• Task item
In the data below, retype exactly the line that contains "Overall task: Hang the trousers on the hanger" and every line after it, through the last.

• Dataset excerpt
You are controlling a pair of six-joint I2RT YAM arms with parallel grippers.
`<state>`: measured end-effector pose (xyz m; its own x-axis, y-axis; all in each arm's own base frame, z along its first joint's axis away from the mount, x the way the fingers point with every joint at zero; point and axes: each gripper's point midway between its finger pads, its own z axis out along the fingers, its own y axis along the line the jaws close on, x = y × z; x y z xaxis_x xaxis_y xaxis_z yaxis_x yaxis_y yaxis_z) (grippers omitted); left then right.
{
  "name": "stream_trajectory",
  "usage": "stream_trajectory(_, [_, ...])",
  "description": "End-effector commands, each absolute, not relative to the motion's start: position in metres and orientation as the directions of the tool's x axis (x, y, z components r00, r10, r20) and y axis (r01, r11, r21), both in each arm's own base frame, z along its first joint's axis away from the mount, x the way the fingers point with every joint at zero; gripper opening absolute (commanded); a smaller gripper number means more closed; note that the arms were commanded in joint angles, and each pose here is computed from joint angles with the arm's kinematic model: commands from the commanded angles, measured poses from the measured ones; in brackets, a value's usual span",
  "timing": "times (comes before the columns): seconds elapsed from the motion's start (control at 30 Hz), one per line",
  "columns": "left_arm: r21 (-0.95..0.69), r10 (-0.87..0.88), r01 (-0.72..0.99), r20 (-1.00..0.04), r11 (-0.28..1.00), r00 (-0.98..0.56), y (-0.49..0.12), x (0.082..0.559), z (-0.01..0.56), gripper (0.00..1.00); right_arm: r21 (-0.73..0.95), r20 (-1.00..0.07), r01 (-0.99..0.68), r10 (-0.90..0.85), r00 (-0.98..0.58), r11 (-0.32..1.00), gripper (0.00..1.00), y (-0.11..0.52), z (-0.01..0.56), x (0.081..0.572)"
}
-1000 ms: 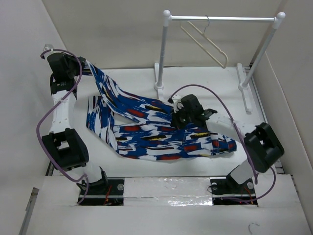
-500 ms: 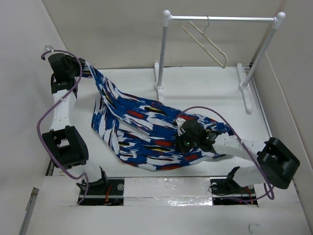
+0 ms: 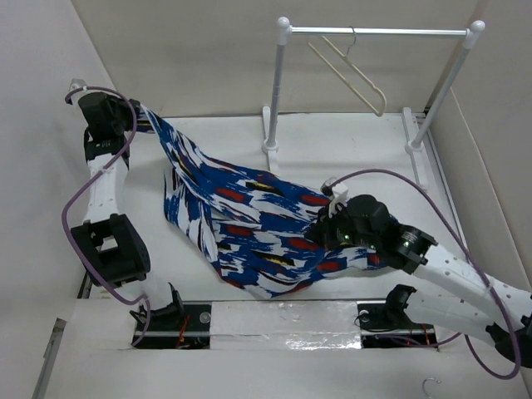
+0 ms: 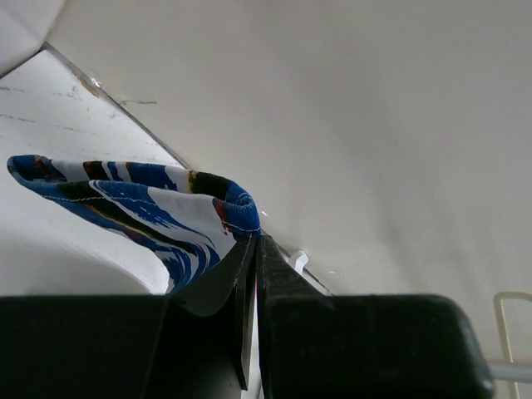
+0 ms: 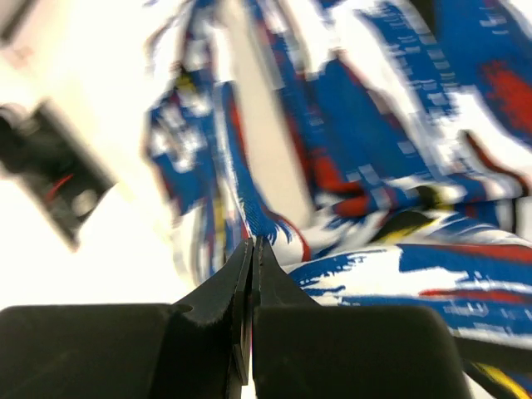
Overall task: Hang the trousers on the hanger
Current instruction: Flatten out the trousers at the center of the board.
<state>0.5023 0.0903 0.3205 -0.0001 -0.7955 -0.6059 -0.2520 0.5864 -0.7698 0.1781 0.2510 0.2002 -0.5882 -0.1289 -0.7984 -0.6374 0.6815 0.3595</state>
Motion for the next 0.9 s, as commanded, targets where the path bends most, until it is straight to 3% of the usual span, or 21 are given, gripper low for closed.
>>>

• Result for this exercise
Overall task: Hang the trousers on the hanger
Current instruction: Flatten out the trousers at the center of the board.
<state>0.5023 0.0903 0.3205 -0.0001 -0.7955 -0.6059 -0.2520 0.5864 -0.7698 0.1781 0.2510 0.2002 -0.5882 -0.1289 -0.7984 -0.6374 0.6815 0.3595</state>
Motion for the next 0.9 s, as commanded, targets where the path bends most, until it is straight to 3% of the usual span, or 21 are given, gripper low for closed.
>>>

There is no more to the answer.